Using the entries below, quote exactly the span of lines that begins with the line containing "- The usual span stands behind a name" and ends with the final line.

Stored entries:
•••

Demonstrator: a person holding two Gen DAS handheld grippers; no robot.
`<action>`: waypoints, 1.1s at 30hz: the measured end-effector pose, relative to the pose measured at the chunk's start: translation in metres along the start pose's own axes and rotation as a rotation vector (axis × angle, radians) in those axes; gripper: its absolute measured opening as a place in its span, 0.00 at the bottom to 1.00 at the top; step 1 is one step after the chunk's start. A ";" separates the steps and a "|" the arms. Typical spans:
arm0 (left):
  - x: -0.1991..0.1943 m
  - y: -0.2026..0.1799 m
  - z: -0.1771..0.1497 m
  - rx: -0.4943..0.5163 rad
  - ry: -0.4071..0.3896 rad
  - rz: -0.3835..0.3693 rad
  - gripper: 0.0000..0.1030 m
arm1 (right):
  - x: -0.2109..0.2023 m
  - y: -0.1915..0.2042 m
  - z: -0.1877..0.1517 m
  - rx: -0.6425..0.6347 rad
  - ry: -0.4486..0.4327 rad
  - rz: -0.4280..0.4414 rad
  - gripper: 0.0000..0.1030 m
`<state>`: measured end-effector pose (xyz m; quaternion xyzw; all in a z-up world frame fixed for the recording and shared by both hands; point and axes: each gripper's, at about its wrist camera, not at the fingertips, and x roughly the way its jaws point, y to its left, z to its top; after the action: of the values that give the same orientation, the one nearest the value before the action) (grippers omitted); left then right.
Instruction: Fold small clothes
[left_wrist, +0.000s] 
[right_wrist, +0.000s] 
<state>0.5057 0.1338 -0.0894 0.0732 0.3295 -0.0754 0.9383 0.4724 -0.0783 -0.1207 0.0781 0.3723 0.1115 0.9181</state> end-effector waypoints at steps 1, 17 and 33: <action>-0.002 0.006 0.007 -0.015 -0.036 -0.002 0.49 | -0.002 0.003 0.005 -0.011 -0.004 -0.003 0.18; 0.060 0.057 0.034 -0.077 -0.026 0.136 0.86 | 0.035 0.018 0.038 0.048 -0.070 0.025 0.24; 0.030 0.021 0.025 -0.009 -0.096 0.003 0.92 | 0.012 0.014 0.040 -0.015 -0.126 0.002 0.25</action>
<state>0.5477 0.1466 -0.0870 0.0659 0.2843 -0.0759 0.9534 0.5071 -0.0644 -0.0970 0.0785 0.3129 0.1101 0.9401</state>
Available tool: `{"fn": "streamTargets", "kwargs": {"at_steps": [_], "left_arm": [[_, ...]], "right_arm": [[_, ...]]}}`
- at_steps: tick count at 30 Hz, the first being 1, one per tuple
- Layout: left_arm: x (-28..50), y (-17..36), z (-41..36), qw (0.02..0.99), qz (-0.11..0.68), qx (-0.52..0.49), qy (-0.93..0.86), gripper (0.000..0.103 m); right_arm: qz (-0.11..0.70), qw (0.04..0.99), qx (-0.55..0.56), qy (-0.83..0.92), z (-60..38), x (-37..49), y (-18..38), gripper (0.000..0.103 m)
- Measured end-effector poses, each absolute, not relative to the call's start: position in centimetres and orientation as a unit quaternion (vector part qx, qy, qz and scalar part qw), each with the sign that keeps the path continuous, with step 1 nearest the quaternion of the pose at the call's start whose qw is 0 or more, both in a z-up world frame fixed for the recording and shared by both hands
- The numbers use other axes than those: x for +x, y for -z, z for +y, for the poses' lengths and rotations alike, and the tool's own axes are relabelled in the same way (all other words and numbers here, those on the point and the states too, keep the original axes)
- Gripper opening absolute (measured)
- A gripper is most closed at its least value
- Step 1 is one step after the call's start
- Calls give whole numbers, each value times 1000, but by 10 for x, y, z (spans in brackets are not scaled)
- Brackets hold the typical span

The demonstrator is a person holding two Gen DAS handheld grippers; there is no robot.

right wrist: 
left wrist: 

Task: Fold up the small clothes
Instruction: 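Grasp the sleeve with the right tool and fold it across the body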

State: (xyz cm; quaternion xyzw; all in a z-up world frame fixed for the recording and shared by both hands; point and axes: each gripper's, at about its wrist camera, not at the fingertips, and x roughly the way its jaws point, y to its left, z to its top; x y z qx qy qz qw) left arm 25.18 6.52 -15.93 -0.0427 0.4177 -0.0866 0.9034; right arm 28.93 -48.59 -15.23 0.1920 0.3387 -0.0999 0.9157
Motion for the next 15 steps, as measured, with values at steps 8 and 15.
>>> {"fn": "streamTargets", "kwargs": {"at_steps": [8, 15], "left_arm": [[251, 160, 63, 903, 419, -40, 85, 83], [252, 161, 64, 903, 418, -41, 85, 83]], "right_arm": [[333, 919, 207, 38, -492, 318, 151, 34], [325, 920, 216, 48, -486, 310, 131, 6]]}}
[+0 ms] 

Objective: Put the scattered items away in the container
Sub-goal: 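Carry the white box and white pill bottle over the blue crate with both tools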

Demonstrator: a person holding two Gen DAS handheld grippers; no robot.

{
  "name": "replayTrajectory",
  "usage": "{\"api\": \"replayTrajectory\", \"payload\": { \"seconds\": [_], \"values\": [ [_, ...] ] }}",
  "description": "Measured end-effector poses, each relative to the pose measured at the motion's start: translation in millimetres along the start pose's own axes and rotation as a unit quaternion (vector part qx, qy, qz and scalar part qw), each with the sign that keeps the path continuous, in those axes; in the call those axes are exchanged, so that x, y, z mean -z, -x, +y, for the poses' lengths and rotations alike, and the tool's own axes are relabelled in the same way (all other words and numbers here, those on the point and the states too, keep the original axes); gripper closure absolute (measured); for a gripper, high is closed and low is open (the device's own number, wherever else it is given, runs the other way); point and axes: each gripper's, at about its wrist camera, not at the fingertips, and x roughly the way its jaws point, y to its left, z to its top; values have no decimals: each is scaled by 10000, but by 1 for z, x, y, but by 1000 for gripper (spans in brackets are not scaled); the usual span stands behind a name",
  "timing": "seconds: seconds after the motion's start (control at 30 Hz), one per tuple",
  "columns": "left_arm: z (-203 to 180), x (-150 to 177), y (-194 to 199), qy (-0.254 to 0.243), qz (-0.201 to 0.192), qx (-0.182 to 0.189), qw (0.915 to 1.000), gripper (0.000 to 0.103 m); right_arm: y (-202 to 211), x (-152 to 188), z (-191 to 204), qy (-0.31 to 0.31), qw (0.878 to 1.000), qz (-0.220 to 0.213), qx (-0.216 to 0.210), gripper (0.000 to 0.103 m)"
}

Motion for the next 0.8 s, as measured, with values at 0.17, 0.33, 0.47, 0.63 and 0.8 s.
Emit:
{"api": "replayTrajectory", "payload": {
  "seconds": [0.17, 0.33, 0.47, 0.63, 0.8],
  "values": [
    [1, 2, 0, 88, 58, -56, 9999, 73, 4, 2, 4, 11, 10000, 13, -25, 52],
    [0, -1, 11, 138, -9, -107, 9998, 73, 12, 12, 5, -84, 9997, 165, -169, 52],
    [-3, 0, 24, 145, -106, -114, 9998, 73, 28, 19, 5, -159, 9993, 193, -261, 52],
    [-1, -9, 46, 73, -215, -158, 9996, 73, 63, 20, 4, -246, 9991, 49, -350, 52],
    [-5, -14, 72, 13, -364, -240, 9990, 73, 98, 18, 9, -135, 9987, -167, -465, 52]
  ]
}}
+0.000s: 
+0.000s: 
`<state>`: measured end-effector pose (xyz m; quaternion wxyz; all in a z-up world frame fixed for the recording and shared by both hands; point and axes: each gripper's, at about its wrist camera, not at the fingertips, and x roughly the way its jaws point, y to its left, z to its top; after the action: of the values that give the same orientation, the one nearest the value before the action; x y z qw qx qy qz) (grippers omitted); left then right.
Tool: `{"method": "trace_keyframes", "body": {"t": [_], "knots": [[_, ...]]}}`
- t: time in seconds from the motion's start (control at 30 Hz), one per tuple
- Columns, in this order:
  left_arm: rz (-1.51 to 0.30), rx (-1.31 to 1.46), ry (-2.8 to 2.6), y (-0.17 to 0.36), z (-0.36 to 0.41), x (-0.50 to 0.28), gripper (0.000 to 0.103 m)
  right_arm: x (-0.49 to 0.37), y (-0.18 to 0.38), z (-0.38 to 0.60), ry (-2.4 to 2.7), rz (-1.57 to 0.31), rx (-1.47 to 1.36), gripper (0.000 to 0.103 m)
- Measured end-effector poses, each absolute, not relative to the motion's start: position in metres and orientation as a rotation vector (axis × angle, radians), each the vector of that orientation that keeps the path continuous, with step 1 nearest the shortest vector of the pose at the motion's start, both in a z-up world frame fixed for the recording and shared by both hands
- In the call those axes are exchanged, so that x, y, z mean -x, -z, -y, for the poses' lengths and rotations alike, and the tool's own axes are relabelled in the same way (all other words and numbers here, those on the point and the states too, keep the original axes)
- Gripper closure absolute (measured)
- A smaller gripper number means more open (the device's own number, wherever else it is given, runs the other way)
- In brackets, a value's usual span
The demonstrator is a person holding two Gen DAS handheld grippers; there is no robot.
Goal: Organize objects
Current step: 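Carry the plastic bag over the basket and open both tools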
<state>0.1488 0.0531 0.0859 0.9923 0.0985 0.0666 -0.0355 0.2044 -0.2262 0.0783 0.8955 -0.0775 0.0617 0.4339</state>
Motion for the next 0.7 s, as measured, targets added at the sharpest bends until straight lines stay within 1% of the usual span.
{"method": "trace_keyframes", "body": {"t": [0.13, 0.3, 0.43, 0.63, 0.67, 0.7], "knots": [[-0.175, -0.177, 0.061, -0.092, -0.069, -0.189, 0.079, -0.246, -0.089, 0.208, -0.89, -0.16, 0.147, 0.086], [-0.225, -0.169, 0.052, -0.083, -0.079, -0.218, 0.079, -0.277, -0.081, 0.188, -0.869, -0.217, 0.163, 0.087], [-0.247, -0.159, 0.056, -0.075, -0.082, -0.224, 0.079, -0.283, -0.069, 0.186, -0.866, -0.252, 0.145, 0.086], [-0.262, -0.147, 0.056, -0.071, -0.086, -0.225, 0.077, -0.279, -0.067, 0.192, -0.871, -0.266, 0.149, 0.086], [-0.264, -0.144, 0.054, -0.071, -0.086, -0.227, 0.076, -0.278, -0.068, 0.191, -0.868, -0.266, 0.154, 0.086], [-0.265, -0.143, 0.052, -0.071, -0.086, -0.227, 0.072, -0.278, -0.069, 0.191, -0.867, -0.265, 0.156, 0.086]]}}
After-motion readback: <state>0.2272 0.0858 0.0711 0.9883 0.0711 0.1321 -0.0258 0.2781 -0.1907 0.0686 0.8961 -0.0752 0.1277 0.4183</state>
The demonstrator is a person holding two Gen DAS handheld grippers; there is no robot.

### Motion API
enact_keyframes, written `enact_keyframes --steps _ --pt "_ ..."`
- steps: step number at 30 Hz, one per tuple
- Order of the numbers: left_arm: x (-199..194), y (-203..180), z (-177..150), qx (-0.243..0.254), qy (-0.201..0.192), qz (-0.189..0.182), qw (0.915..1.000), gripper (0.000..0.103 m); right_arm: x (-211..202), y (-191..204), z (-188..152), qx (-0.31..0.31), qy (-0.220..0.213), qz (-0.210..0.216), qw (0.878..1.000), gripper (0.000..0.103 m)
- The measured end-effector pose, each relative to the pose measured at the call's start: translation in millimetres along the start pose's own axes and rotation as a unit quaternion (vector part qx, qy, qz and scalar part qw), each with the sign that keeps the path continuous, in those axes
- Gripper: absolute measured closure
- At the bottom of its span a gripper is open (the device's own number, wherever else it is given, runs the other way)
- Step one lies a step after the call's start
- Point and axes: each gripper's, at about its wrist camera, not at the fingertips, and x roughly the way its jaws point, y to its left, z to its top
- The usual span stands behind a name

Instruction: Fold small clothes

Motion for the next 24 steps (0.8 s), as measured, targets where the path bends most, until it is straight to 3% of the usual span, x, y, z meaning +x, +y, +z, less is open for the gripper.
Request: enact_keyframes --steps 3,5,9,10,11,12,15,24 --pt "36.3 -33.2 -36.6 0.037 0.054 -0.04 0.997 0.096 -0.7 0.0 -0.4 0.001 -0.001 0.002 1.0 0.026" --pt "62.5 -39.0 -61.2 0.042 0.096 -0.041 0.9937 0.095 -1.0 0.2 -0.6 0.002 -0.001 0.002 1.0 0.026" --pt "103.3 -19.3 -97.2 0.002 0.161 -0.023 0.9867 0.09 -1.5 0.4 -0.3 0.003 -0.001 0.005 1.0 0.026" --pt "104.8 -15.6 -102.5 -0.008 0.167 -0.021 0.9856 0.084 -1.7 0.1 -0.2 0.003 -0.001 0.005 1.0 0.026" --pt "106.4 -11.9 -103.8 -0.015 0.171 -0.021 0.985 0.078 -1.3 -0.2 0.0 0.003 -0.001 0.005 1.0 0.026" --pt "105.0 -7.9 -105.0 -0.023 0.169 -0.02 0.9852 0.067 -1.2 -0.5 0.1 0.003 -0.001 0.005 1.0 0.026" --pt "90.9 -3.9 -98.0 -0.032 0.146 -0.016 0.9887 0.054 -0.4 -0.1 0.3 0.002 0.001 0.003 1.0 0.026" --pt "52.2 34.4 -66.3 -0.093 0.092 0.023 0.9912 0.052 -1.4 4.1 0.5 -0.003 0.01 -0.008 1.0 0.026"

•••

Response below:
- The usual span stands behind a name

Instruction: Fold small clothes

Motion for the next 24 steps (0.8 s), as measured, targets where the path bends most, until it is straight to 3% of the usual span, x, y, z meaning +x, +y, +z, less is open for the gripper.
Request: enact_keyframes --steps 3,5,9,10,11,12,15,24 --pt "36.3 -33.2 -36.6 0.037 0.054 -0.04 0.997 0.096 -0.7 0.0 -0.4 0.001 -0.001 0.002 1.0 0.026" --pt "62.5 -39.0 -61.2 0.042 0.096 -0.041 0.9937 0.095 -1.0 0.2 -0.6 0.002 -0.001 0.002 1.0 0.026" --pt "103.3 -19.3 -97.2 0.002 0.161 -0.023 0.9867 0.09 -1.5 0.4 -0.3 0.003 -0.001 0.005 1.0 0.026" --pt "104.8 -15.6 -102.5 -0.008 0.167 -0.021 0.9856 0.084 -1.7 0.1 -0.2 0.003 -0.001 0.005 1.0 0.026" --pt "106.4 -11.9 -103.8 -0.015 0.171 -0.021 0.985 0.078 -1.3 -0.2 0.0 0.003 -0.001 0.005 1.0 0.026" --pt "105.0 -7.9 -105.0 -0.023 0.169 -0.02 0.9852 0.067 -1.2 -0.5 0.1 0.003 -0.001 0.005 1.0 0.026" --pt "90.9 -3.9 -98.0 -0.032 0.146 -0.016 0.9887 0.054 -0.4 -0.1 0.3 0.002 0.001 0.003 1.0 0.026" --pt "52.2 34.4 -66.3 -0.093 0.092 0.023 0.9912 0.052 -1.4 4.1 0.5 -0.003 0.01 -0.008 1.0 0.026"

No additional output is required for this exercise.